Even though we aren’t currently at the shelter, I wanted to make sure that I posted about one of the biggest lessons that I have learned from the experience of working there and developing friendships with the guests. Prior to Hurricane Katrina, as we were driving through the South and visiting different organizations, there were a few days that I would be so frustrated at our current stage in life. Currently, we have no job, no home (though we have had many gracious hosts), and the future of our plans is somewhat uncertain. We have lots of plans and ideas, a few people to share them with, and nothing scheduled beyond October. In all of this, we are so well taken care of and God has provided for us in so many ways, but on some days, I would get a bit frustrated at our migratory stage and long to be settled – to belong somewhere again.

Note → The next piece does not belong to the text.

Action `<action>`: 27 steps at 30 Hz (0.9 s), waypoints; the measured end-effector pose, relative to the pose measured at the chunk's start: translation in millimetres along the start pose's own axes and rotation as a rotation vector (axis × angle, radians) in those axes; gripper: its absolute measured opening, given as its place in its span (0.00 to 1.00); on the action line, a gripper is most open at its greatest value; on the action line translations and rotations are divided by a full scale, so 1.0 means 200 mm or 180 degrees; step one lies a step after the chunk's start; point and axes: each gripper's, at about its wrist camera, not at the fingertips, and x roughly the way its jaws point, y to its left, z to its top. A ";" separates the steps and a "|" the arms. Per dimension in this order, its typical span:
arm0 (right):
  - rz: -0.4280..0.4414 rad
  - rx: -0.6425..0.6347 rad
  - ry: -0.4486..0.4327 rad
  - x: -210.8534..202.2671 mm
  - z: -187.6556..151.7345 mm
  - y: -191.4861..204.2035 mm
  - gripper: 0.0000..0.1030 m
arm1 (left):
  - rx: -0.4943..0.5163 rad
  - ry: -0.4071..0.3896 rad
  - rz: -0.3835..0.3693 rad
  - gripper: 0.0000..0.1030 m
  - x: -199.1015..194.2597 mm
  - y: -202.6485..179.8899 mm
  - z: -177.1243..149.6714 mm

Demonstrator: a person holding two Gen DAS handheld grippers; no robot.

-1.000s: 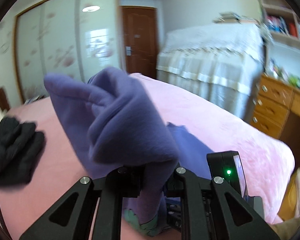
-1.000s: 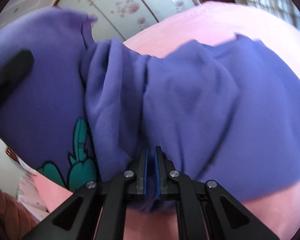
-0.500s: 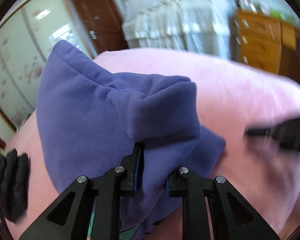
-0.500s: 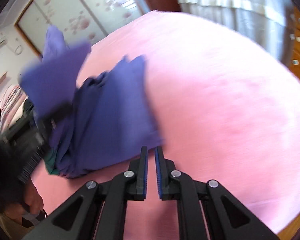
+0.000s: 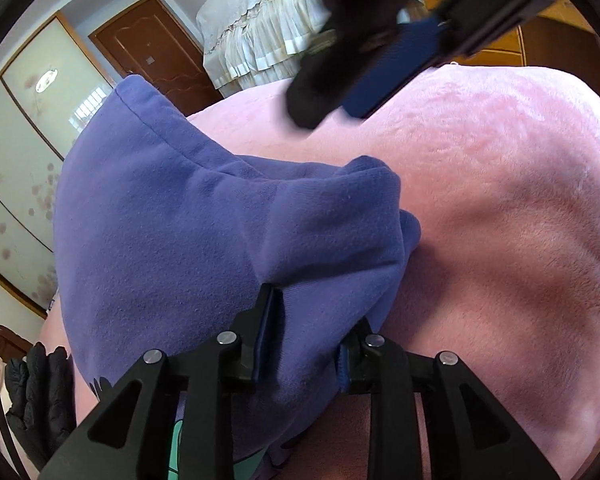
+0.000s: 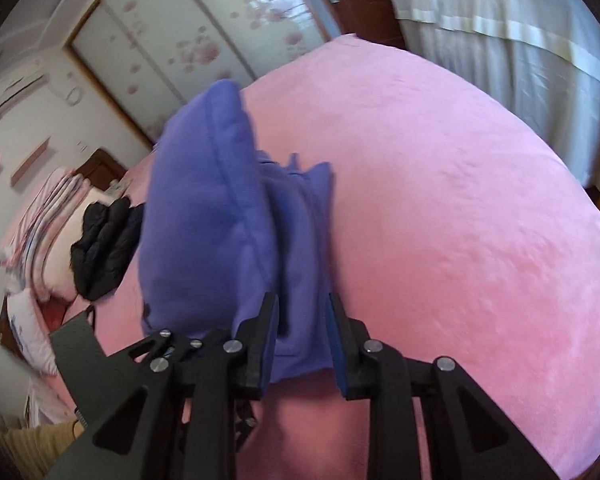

It didn’t take much time down at the shelter for my perspective on our current state to be radically shifted. My friends there have lost everything (jobs, homes, pets, independence, and so many other things), many aren’t certain where all of their family members are, and it will be a very long time before most of them are truly “settled” again. Our little “transition stage” pales in comparison. Several of the older ladies in particular were a great example of faith in the midst of trial. They often shared about how their faith in God was the only thing that was carrying them through the uncertainty, saying “I lost everything in that hurricane, but God is still with me. I know that if I’m going to make it through this hard time, He’s going to be the one that carries me through it. When it comes down to it, He’s the only one I can trust in.” They also encouraged me about my plans to serve God and said, “He will provide a way for you…just trust in Him.”
I am so saddened by this disaster, by the way people’s lives have been uprooted and rearranged and by the personal tragedy that so many are walking through right now. But I am also very thankful that God brought us to Baton Rouge during this time. The opportunity to help was amazing, but even more amazing were the lessons I learned from my friends. Three of the ladies in the picture have left the shelter and are now staying with family in Mississippi. It’s not likely that I will ever see them again, but I know that I will never forget them and the way that they shared their faith with me even in the midst of their many struggles.
Now we are back on the road, going back to West Texas for a few days, but my attitude toward our migratory stage has changed for the better. I hope that in the midst of these small trials, I can develop the kind of faith that withstands the much larger storms…the kind of faith thatmany of my friends at the shelter have shared with me over the last two weeks.